Pass a message with an any jSon serializable object

wormHole.PassMessage ("ButtonMessage", new ButtonMessage{ Id =  1 });

Reading a Message

You have two options for reading a message. You can obtain the message for an identifier at any time by asking the wormhole for the message.

var message = wormHole.MessageWithIdentifier<string> ("watchButton")

You can also listen for changes to that message and be notified when that message is updated.
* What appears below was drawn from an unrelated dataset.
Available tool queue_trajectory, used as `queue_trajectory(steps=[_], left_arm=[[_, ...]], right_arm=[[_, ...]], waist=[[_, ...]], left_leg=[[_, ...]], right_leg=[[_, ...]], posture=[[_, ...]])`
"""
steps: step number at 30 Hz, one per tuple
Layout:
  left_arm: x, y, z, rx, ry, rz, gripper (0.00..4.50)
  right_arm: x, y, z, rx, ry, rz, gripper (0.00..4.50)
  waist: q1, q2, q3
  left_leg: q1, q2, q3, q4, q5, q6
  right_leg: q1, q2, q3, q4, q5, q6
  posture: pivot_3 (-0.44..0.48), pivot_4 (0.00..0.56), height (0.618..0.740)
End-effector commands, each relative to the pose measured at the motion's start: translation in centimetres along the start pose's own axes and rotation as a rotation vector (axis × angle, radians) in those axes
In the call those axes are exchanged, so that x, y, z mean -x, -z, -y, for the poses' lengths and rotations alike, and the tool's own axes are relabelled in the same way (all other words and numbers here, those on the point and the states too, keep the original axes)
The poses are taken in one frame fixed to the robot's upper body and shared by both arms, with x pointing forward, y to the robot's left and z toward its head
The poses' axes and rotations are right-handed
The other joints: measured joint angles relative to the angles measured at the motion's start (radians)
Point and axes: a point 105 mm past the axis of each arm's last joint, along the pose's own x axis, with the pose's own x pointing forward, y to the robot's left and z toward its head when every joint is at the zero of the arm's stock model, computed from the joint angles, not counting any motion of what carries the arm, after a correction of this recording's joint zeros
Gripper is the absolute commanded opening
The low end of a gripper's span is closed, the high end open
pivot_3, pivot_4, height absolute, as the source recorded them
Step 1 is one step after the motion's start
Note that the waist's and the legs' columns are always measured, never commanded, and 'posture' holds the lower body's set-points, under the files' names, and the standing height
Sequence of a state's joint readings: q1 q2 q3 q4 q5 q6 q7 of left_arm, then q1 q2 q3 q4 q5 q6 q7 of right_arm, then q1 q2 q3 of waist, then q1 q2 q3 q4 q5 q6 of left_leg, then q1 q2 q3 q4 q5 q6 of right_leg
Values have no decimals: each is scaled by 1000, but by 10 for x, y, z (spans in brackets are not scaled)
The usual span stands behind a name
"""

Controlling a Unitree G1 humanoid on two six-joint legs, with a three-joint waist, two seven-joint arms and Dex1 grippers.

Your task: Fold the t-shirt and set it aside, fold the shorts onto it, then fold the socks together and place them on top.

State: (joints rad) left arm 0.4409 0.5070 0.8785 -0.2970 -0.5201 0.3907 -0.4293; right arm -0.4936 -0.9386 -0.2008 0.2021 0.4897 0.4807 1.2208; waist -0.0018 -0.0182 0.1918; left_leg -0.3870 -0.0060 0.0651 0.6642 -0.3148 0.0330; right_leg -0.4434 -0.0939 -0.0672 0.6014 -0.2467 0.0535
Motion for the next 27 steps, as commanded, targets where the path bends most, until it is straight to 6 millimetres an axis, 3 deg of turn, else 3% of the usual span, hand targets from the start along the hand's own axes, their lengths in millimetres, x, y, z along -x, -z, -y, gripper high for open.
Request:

wormHole.ListenForMessage<string> ("watchButton", (message) => {
				//Do something

Designing Your Communication Scheme

You can think of message passing between apps and extensions sort of like a web service. The web service has endpoints that you can read and write. The message identifiers for your Wormhole messages can be thought of in much the same way. A great practice is to design very clear message identifiers so that you immediately know when reading your code who sent the message and why, and what the possible contents of the message might be. Just like you would design a web service with clear semantics, you should do the same with your wormhole messaging scheme.


Wormhole requires iOS 7.0 or higher.


MMWormhole was created by Conrad Stoll at Mutual Mobile.

Credit also to Wade Spires, Tom Harrington, and Rene Cacheaux for work and inspiration surrounding notifications between the containing app and it's extensions.

James Clancey for the C# Port


Wormhole is available under the MIT license. See the LICENSE file for more info.